Despite how it may seem from my first post, I actually get frustrated by this as well. I'd rather see a focus on things that can hurt other people. Drinking and driving, texting and driving, etc. The only thing I'd add for here is that we've seen several instances of children being out there and drowning - that's when the decision's effect goes beyond just the person making the decision. Maybe just requiring children to wear PFDs would have been a better solution here - difficult to enforce, but maybe it would at least get a few people to realize the dangers there.

SaltWaterSlick - if you have nothing to say just insult the person instead, right? I may not agree with you, but I can promise you I'm not witless. I also won't call you the same for having a different opinion from me on some of these things. Keep on baiting people though.


----------



## speckledred (Jun 1, 2004)

I've read this thread and it sure seems silly that folks whom some call dumb and need protection by shutting down water access to the pass believe in allowing the public closure of access to the pass is okay, I disagree. I lost a lifetime friend to drowning in July and he wasn't wearing a PFD and not in SLP. I fish SLP from a boat and wear a PFD, I swim fine. My grandson that was under 16 years of age wears a PFD at 6'2" and 245lbs, at 16 yrs old he still wears a PFD. Wear a PFD and leave the pass water access open.

I would prefer the government quit trying to protect us from ourselves. We could remove all warning signs and let Darwin work it out.


----------



## poppadawg (Aug 10, 2007)

So why not allow access, but with PFD requirements? Did I miss something?


----------



## TexasWineGuy (Jun 19, 2017)

seabo said:


> Thats the way it always is ..the actions of a few determine the outcome for the masses.
> *Total bs*


+1

This is not good public policy, like so many other laws or rulings that are based on a minuscule portion of the population. It's just wrong.

TWG


----------



## HookInFinger (Dec 15, 2011)

Vulash said:


> I also stand behind the fact that if fisherman really think it's stupid to wade somewhere because of dangers, that the state saying it's not allowed doesn't really hurt us much.

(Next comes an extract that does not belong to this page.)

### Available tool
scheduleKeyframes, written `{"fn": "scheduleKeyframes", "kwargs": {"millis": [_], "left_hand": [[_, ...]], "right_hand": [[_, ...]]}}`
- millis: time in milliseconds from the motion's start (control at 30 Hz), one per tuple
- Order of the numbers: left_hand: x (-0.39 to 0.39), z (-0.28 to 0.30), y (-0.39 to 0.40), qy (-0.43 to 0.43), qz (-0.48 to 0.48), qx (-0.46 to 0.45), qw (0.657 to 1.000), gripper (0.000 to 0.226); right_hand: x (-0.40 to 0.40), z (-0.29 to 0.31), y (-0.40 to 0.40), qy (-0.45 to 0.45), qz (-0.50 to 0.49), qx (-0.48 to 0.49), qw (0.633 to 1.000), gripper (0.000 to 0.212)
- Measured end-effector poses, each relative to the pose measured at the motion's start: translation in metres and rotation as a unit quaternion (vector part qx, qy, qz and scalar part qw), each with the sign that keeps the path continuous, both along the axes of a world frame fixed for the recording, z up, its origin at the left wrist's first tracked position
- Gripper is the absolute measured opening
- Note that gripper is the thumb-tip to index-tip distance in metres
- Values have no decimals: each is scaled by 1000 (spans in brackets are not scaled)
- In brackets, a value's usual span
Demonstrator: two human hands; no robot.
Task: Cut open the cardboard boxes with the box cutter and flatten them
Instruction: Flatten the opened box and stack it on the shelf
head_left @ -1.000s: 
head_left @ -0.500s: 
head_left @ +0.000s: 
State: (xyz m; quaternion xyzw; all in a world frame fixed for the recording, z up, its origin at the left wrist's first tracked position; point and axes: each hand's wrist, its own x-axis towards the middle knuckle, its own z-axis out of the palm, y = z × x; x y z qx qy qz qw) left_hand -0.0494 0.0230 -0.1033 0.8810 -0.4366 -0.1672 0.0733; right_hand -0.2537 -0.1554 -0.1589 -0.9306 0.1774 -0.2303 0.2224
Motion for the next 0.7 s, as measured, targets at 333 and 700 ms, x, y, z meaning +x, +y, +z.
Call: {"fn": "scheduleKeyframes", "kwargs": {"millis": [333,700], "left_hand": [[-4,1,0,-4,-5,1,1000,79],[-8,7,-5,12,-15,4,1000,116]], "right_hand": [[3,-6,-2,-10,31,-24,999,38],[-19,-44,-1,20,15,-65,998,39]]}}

That's where we disagree. Whether it hurts a little or a lot is not the issue. It's more of a principle and precedent thing. If I steal only 49 cents from you, is that OK because it doesn't hurt much?

I'm pretty much against governments banning anything under the guise of protecting me from myself. Or better put, inconveniencing everyone to protect a few. Not a fan of the "if it saves just one life" school of thought.



Vulash said:


> It sounds to me like you're saying that most of the people saying there shouldn't be any wade fishing there, period, are in fact the ones that are inexperienced (like myself). That would mean that you feel it's acceptable to wade fish there, but should only be done by those with the experience and water skills to do so. Is that correct?


I believe that the dangers of SLP have reached mythical proportions, and yes, many people saying how dangerous it is have never been there. The fact is only an average of one person drowns there a year, out of thousands who partake. And of those, many, like the kayak guy mentioned above, are self-induced.

Obviously SLP deserves respect, but then so do firearms, cars, thunderstorms, and a host of other things. As free adults, we should each decide for ourselves our own risk/reward balance, and not have it thrust upon us by a parental government agency. I certainly don't believe SLP is so dangerous that nobody should go near it. And if in doubt about whether you'll survive the experience, a PFD might be a good idea.


----------



## MEGABITE (May 21, 2004)

poppadawg said:


> So why not allow access, but with PFD requirements? Did I miss something?


That's not knee-jerk enough for the Brazoria County Nanny Commissioners Court.


----------



## BBCAT (Feb 2, 2010)

Didn't read entire thread, laptop is running slow. My solution would be, install proper signage and let Darwin have it from there.


----------



## Lee T (Jun 15, 2016)

BBCAT said:


> Didn't read entire thread, laptop is running slow. My solution would be, install proper signage and let Darwin have it from there.


We all know the Librocats cannot close off/up SLP. God made the dang place. Call him up and complain. He's listening.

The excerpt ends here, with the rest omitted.